Determining the Calling Package

from tet.util.path import caller_package

# The package module of the code that called the current function
pkg = caller_package()

# Skip additional modules when walking the stack
pkg = caller_package(ignored_modules=("myframework.helpers",))

caller_package walks up the call stack (starting a few frames up, and always ignoring tet.util.path itself), skipping any module whose name is in ignored_modules. When it reaches the first non-ignored module it returns that module if it is itself a package (its __file__ ends in __init__.py), otherwise it returns the package that contains the module. It builds on Pyramid’s pyramid.path.caller_module, which can also be overridden via the caller_module keyword argument for testing.

Export Utilities

The tet.util.export module provides exporter, a small helper for maintaining a module’s __all__ via a decorator.

Maintaining __all__

exporter() returns a (decorator, list) tuple. Bind the list to your module’s __all__ and apply the decorator to anything you want exported; each decorated object’s __name__ is appended to __all__ and the object is returned unchanged.
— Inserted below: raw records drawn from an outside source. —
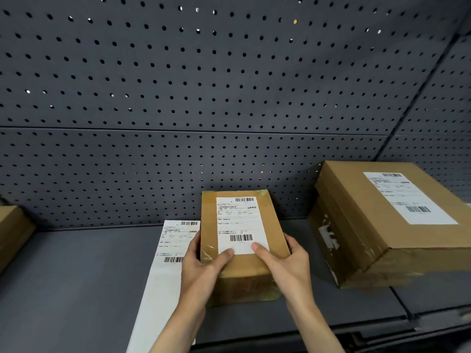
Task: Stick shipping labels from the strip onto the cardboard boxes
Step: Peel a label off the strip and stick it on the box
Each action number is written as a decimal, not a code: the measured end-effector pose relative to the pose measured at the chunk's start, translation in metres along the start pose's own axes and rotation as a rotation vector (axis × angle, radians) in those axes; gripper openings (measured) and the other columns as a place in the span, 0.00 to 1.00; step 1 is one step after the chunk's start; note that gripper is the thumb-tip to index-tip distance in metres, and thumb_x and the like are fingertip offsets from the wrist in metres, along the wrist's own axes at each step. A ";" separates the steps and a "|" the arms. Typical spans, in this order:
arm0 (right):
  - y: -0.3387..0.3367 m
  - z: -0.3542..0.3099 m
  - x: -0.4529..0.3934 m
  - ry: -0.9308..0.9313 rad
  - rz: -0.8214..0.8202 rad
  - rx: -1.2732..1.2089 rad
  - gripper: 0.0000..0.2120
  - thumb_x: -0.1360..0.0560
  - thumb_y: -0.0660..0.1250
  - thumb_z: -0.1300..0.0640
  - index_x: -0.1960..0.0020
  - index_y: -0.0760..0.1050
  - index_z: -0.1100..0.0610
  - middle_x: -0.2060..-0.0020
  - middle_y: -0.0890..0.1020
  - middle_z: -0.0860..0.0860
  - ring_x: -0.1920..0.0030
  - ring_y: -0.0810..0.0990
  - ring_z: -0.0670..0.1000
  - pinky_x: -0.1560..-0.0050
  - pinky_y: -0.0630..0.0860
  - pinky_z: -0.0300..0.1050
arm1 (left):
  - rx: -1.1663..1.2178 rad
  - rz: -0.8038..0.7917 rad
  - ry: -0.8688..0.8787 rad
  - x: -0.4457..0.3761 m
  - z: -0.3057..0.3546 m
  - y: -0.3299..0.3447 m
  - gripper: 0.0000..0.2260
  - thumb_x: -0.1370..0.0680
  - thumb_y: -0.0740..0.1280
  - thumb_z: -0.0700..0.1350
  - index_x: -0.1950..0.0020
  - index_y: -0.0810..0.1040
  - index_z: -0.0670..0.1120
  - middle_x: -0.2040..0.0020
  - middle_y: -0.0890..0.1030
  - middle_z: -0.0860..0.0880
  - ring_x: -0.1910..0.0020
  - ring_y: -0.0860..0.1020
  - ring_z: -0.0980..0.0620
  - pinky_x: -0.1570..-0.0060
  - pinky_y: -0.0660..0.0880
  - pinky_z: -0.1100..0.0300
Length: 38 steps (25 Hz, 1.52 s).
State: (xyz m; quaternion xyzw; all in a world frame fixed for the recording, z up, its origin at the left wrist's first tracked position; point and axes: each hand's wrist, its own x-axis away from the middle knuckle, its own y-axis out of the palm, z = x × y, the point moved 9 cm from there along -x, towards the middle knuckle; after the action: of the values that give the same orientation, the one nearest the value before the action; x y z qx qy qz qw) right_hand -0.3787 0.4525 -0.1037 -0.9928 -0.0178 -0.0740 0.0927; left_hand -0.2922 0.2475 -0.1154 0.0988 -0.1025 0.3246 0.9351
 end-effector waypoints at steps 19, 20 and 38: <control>-0.225 -0.232 -0.004 -0.297 0.194 0.040 0.28 0.36 0.83 0.51 0.40 0.81 0.60 0.51 0.86 0.53 0.54 0.85 0.52 0.61 0.82 0.47 | 0.121 -0.294 0.175 0.096 0.188 0.216 0.42 0.34 0.79 0.49 0.25 0.61 0.57 0.33 0.75 0.53 0.39 0.77 0.50 0.40 0.77 0.46; -0.244 -0.230 -0.009 -0.266 0.202 0.041 0.29 0.35 0.83 0.51 0.39 0.80 0.62 0.51 0.86 0.54 0.56 0.85 0.53 0.64 0.82 0.45 | 0.107 -0.318 0.156 0.101 0.187 0.237 0.43 0.34 0.79 0.50 0.25 0.60 0.58 0.31 0.73 0.53 0.37 0.76 0.49 0.38 0.76 0.45; -0.348 -0.187 -0.059 -0.017 0.260 0.085 0.33 0.37 0.83 0.49 0.38 0.79 0.63 0.50 0.86 0.59 0.48 0.86 0.59 0.43 0.82 0.57 | 0.148 -0.361 -0.039 0.109 0.144 0.360 0.45 0.34 0.76 0.44 0.22 0.56 0.52 0.26 0.62 0.56 0.30 0.68 0.46 0.35 0.73 0.47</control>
State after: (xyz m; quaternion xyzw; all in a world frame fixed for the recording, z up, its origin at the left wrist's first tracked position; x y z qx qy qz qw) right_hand -0.4807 0.7583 0.1327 -0.9825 0.1069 -0.0524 0.1432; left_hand -0.4524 0.5524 0.0936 0.1906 -0.0772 0.1561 0.9661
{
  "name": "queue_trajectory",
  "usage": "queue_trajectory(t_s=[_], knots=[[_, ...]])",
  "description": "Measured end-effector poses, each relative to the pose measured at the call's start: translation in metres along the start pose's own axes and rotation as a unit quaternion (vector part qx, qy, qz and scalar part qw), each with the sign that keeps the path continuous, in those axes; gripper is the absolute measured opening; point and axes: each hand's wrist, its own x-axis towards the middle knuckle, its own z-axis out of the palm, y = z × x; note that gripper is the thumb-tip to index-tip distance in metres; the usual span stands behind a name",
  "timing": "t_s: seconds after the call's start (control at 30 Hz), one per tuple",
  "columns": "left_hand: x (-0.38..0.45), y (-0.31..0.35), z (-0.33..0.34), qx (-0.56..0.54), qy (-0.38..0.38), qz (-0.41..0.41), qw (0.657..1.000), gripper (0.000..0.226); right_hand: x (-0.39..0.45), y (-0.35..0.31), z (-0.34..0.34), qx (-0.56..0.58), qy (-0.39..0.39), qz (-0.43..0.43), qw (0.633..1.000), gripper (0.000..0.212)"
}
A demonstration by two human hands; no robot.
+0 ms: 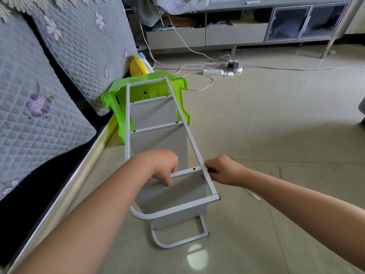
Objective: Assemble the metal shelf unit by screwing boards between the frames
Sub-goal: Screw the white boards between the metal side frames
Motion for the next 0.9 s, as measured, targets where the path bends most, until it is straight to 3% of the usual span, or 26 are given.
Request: queue_trajectory(t_s=[0.33, 0.9], knots=[[-0.003, 0.004, -0.004, 0.038, 0.023, 0.012, 0.999, 0.036, 0.005, 0.011, 0.009, 0.019, 0.063, -0.021, 0.998, 0.020], [-0.002, 0.000, -0.005, 0.005, 0.001, -0.002, 1.000, 0.038, 0.002, 0.008, 0.013, 0.017, 0.042, 0.008, 0.999, 0.025]])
from tet.util.export import exporter

export, __all__ = exporter()


@export
def my_public_function():
    pass


@export
class MyPublicClass:
    pass


def _private_function():
    pass


# __all__ == ["my_public_function", "MyPublicClass"]

Shell (pshell) Utilities

The tet.util.pshell module provides snippet support for the Pyramid pshell interactive environment. A snippet is a .py file that defines a run() function, which can then be invoked interactively.

Configuring Snippets

Point the tet.snippets setting at a directory of snippet files in your INI file:

[app:main]
tet.snippets = %(here)s/snippets

A snippet file snippets/create_user.py looks like:

def run(username, email):
    from myapp.models import User

    session = env["request"].dbsession
    user = User(username=username, email=email)
    session.add(user)
    return user

Using Snippets in pshell

The Snippets factory builds a snippets-access object from an environment mapping (the same env exposed in pshell). Each .py file in the configured directory becomes an attribute that, when called, executes that file’s run() function in the caller’s globals:

from tet.util.pshell import Snippets

snippets = Snippets(env)

# List available snippets
snippets()

# Invoke snippets/create_user.py's run() function
snippets.create_user("john", "john@example.com")

JSON Utilities

The tet.util.json module provides js_safe_dumps for serializing data to JSON that is safe to embed directly inside an HTML <script> element.

Safe Embedding in HTML/JavaScript

js_safe_dumps serializes its argument with json.dumps() and then escapes the characters that are dangerous in an HTML/JS context. The escaped characters are <, >, / and & (XSS-prevention), as well as the Unicode line/paragraph separators `` `` and `` `` (which would otherwise break JavaScript string literals).

from tet.util.json import js_safe_dumps

data = {"name": "<script>alert('xss')</script>"}
js_safe_dumps(data)
# '{"name": "\\u003cscript\\u003ealert(\'xss\')\\u003c\\u002fscript\\u003e"}'

In a Tonnikala template, use $literal() so the already-escaped JSON is not double-escaped:

<script>
    var config = $literal(js_safe_dumps(config_data));
</script>

Best Practices

Use the secure codecs for tokens

Prefer CrockfordBase32.generate_characters / Base64.generate_characters for identifiers and tokens; they draw from secrets.

Hash passwords, never store them

Use crypt and verify (or UserPasswordMixin) for password storage.

Escape JSON destined for HTML

Use js_safe_dumps whenever JSON is embedded inside a <script> tag.